The Roman Catholic Archdiocese of Chicago operates Catholic schools. St. Louise de Marillac School is in LaGrange Park. The student population from circa 2019 to 2020 declined by 28. The archdiocese asked if there were interested benefactors, but the archdiocese was unsuccessful. Therefore, the archdiocese decided it will close after spring 2020.

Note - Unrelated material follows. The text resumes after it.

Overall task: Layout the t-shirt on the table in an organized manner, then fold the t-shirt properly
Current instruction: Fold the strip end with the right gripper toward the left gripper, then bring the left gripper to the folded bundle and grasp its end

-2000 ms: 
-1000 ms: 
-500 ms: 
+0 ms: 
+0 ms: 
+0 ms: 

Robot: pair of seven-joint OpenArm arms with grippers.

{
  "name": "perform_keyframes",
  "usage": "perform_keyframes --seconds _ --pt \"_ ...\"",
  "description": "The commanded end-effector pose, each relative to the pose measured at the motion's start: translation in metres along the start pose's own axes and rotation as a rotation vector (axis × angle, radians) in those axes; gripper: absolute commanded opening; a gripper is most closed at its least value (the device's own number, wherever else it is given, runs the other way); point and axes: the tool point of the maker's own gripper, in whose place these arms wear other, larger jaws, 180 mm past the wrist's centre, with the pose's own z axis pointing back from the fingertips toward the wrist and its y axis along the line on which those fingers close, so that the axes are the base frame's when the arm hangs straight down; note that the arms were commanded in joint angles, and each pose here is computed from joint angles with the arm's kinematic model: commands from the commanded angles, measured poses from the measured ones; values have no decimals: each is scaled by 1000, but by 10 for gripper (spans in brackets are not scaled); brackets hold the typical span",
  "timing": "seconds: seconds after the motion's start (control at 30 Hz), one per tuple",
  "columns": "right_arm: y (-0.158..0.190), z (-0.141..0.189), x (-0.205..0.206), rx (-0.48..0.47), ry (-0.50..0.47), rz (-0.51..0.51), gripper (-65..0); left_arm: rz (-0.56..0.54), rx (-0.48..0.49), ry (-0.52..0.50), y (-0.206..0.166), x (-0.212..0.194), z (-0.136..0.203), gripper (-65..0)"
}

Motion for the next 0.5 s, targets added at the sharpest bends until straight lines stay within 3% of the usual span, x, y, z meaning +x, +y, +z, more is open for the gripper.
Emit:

Nazareth Academy is a Roman Catholic college-preparatory high school located in LaGrange Park, Illinois, United States, in the Roman Catholic Archdiocese of Chicago. It was founded in 1900 by the Sisters of St. Joseph.

==Transportation==
Pace provides bus service on routes 330 and 331 connecting La Grange Park to destinations across the region.

==Notable people==

- Allan B. Calhamer, mail carrier and game maker, invented the board game Diplomacy; grew up in La Grange Park
- Kathleen Doyle, Basketball player at the University of Iowa (2016–2020); Big Ten Player of the Year in 2020. Also a silver medalist with the US national team at the 2019 Pan American Games. WNBA draftee as 14th overall pick by Indiana Fever. Grew up in La Grange Park.
- Earl Eisenhower, Illinois state representative and brother of Dwight D. Eisenhower; lived in La Grange Park
- Nick Fuentes, white supremacist, white nationalist, right-wing political commentator and activist. Leader of the Groypers
- J. J. McCarthy, Minnesota Vikings quarterback. Born and raised in La Grange Park, attended and played football at Nazareth Academy.